Воцарилась тишина.
Луначарский сел рядом с Сельвинским и в ответ на его недоуменные реплики стал пояснять и уточнять свою позицию.
Мейерхольд сидел серый.
Вдруг в тишине послышался решительный бас:
— Всеволод, дай мне слово! — И, не дожидаясь ответа, через весь зал по проходу пошел Маяковский.
Мейерхольд, испытывая некоторую неловкость из-за пожелания Луначарского не открывать прения, смущенно посмотрел на наркома, и тот кивнул головой в знак согласия.
Маяковский же, не дожидаясь разрешения председателя, начал говорить еще на ходу:
— Наш уважаемый Цицерон, наш дорогой нарком просвещения, наш Анатолий Васильевич Луначарский дал замечательный анализ пьесы и верно ее охарактеризовал. Парадоксально звучит сегодня трагедия Сельвинского! Это действительно трагедия, и, к сожалению, не одного Сельвинского. Я хорошо представляю себе его состояние сейчас. Сельвинскому говорят: вы, мол, настолько талантливы и так блестяще написали пьесу, что ее ставить нельзя: ее не поймут наши рабочие и крестьяне. А они, кстати говоря, не уполномочивали нашего уважаемого наркома просвещения говорить такое от их имени. Если принять всерьез сегодняшнее выступление Анатолия Васильевича, то художника ждет полная трагедия: ведь он должен принижать уровень своего творчества до уровня понимания, вернее, до уровня непонимания наших рабочих и крестьян. Поэт должен писать и оглядываться, опасаясь, что, не дай бог, он будет не понят. Я сам все время слышу окрик по отношению к моей поэзии: «массам непонятно». Получается странная картина. Выходит, что не малоподготовленные читатели и зрители должны дотягиваться до понимания, а мы, поэты, видите ли, должны обеднять наши творческие возможности. Мы должны приспосабливать творчество к низкому уровню аудитории, плохо владеющей азами культуры. Это ли не трагедия? Эта трагедия усугубляется тем, что об этом говорит всеми нами глубокоуважаемый, умнейший и образованнейший человек Анатолий Васильевич Луначарский. Так вот, если бы мне в своей творческой деятельности пришлось исходить из таких приспособленческих позиций, то я бы, не задумываясь, забросил свое перо и пошел бы…
Маяковский сделал паузу, давая слушателям возможность предположить наихудший адрес, по которому он отправился бы, и затем закончил:
— …и пошел бы к вам в помощники, дорогой Анатолий Васильевич.
Раздался дружный хохот всего зала. Засмеялся и Луначарский.

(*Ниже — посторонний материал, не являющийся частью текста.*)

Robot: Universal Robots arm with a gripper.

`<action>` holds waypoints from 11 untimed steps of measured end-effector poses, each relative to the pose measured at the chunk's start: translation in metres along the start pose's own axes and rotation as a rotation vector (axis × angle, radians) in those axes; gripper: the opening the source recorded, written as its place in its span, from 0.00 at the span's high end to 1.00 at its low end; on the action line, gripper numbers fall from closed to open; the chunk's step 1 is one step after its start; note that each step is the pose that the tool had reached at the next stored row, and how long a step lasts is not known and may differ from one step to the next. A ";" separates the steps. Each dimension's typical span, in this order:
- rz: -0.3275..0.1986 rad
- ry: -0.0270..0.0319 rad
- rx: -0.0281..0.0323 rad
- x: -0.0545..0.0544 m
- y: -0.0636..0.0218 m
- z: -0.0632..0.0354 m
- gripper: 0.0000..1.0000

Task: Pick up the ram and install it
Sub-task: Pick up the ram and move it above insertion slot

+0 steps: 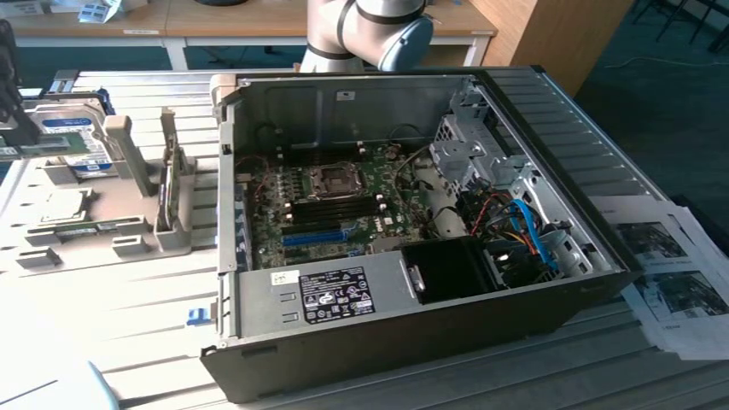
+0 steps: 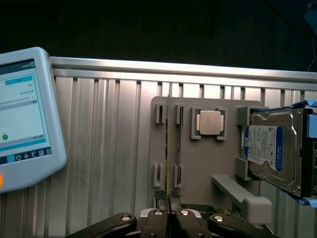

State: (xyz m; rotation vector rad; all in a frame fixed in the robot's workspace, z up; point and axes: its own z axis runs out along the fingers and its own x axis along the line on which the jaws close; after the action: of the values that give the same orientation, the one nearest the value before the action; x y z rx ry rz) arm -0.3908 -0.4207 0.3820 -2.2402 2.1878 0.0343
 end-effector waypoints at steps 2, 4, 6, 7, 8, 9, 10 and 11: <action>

— Ценю юмор, сдаюсь! — Он поднял руки вверх. — Однако сдаюсь только теоретически. Практически же не сдаюсь: финансировать эту постановку не буду!
И тогда Маяковский, поняв, что победа одержана им неполная, продолжил свою речь, обращаясь к стоящему рядом наркому:
— Мы не должны пропагандировать примитивизм в нашем творчестве. Я нисколько не сомневаюсь, дорогой Анатолий Васильевич, что все мы вместе предпримем огромные усилия, чтобы наши рабочие и крестьяне завтра стали больше понимать поэзию, чем понимают ее сегодня. Но как дожить до этого завтра? Может быть, не издавать «Капитал» Маркса до тех пор, пока рабочие и крестьяне не начнут его понимать? А может быть, нужно было отложить революцию до тех пор, пока все рабочие и крестьяне поймут «Капитал»? Прошу меня извинить, уважаемый Анатолий Васильевич, но сегодняшнее ваше распоряжение напомнило мне распоряжение херсонского губернатора: «В городе появился автомобиль, коего лошади пугаются и от коего они шарахаются. Посему приказываю: автомобили в город не пускать, пока лошади к ним не привыкнут и не перестанут пугаться».
Хохот раздался такой, что Юрий Карлович Олеша невольно взглянул на потолок зала, бессознательно опасаясь, что ко всему привыкший театральный потолок рухнет. Луначарский, смеясь громче всех, от души аплодировал Маяковскому. Затем поднял руки и сказал:
— Безоговорочная капитуляция! Однако, Всеволод Эмильевич, имейте в виду, что я вовсе не собираюсь отказываться от главного направления моего сегодняшнего высказывания. Сдаюсь, так сказать, организационно, а не идейно.